10-Line C# solution O(N) by building your own hash code -- Clear and Straightforward


  • 3
    L
    public IList<string> FindRepeatedDnaSequences(string s){
        HashSet<int> hist = new HashSet<int>();
        HashSet<string> resultSet = new HashSet<string>();
        for (int i = 0, hash = 0, mask = (1 << 18) - 1; i < s.Length; i++){   
            if(i > 9) hash &= mask;
            hash = (hash << 2) | (s[i] == 'A' ? 0 : s[i] == 'C' ? 1 : s[i] == 'G' ? 2 : 3);
            if(i < 9) continue;
            if (!hist.Contains(hash)) hist.Add(hash);
            else resultSet.Add(s.Substring(i - 9, 10));
        }
        return resultSet.ToList();
    }
    

    A straightforward solution easier to understand but not optimized.
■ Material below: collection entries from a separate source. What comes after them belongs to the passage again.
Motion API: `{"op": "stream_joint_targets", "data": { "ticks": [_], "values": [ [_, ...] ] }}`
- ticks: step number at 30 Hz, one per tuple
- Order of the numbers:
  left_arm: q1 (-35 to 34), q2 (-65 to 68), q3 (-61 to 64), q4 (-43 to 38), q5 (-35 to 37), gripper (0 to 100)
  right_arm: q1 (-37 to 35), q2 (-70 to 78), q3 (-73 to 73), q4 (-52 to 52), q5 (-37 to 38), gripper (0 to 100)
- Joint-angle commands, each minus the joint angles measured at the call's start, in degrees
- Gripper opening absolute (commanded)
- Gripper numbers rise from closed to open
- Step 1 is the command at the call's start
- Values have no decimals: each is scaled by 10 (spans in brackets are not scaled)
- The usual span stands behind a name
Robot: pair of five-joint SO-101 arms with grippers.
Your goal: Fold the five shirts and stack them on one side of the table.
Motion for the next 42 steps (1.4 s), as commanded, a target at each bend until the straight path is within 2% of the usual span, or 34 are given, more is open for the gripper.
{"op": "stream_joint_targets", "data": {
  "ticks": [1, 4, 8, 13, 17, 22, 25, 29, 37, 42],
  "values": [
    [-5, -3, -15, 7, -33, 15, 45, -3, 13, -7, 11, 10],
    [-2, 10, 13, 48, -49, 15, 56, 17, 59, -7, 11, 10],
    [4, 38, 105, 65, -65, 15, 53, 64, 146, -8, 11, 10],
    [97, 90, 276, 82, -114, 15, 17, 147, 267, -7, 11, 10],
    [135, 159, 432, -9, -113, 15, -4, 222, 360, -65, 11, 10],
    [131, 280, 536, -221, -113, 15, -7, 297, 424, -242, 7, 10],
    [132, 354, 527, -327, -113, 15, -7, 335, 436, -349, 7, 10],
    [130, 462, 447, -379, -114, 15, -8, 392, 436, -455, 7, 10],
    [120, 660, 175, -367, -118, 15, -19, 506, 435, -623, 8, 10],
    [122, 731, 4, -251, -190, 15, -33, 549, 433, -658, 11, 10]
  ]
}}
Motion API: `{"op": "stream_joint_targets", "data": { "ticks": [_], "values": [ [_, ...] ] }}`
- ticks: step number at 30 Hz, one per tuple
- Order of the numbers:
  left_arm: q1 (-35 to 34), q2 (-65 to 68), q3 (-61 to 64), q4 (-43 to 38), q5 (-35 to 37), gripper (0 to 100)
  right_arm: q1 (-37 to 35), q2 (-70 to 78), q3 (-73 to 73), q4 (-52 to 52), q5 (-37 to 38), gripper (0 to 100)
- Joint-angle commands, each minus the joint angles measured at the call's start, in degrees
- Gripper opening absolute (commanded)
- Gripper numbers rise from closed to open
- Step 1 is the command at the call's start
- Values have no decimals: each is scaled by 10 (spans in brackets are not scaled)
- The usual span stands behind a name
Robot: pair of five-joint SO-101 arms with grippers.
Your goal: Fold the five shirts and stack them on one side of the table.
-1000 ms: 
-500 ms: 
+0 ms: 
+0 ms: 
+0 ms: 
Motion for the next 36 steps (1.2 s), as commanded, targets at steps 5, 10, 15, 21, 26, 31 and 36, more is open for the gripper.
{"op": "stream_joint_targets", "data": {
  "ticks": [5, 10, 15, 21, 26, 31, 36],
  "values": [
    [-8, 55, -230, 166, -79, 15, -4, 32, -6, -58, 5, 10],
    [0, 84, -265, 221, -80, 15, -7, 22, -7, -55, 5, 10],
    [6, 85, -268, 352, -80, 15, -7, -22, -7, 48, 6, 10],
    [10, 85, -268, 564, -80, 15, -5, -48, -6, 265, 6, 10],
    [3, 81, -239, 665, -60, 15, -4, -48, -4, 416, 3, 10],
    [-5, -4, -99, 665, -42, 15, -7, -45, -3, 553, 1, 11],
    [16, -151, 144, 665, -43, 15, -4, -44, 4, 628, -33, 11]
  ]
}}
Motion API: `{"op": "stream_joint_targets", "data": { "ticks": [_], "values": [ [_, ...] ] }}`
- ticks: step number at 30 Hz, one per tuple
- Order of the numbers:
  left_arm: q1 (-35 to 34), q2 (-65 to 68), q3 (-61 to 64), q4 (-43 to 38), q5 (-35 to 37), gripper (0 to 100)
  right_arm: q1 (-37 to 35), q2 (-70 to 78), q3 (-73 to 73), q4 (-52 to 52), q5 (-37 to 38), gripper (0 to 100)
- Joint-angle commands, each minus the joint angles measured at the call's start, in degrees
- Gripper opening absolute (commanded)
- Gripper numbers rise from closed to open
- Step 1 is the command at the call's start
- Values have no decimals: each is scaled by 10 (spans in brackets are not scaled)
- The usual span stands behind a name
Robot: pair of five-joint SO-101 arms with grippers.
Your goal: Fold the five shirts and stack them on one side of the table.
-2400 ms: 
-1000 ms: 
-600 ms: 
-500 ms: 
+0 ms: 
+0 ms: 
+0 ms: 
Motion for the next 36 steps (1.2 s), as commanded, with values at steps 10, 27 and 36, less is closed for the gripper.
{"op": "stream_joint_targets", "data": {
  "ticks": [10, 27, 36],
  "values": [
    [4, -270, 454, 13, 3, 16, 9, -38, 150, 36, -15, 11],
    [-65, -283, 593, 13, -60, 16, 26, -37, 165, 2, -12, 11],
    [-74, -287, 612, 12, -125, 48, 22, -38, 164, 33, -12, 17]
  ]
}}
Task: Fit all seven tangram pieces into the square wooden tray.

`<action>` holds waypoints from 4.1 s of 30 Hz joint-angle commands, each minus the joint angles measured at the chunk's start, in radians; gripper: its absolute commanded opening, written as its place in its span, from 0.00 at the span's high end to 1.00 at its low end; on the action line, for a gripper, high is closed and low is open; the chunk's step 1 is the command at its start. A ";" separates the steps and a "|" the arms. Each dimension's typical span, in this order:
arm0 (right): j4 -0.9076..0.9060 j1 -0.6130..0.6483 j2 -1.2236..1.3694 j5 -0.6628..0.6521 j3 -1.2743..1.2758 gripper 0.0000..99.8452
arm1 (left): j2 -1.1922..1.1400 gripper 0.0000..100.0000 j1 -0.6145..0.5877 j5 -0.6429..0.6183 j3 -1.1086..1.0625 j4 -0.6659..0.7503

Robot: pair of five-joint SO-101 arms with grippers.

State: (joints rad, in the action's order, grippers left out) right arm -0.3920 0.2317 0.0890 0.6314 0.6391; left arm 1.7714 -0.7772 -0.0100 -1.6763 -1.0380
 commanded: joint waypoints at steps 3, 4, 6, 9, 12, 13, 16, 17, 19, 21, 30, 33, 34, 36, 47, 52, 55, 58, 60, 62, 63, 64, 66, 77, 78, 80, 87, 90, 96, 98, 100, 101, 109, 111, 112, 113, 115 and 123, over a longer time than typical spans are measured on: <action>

    public IList<string> FindRepeatedDnaSequences(string s){
        HashSet<int> hist = new HashSet<int>();
        HashSet<string> resultSet = new HashSet<string>();
        for (int i = 0; i < s.Length - 9; i++){
            int hash = getMyHash(s.Substring(i, 10));
            if (!hist.Contains(hash)) hist.Add(hash);
            else resultSet.Add(s.Substring(i, 10));
        }
        return resultSet.ToList();
    }
    // You don't need write a brand new hash algorithm for all chars.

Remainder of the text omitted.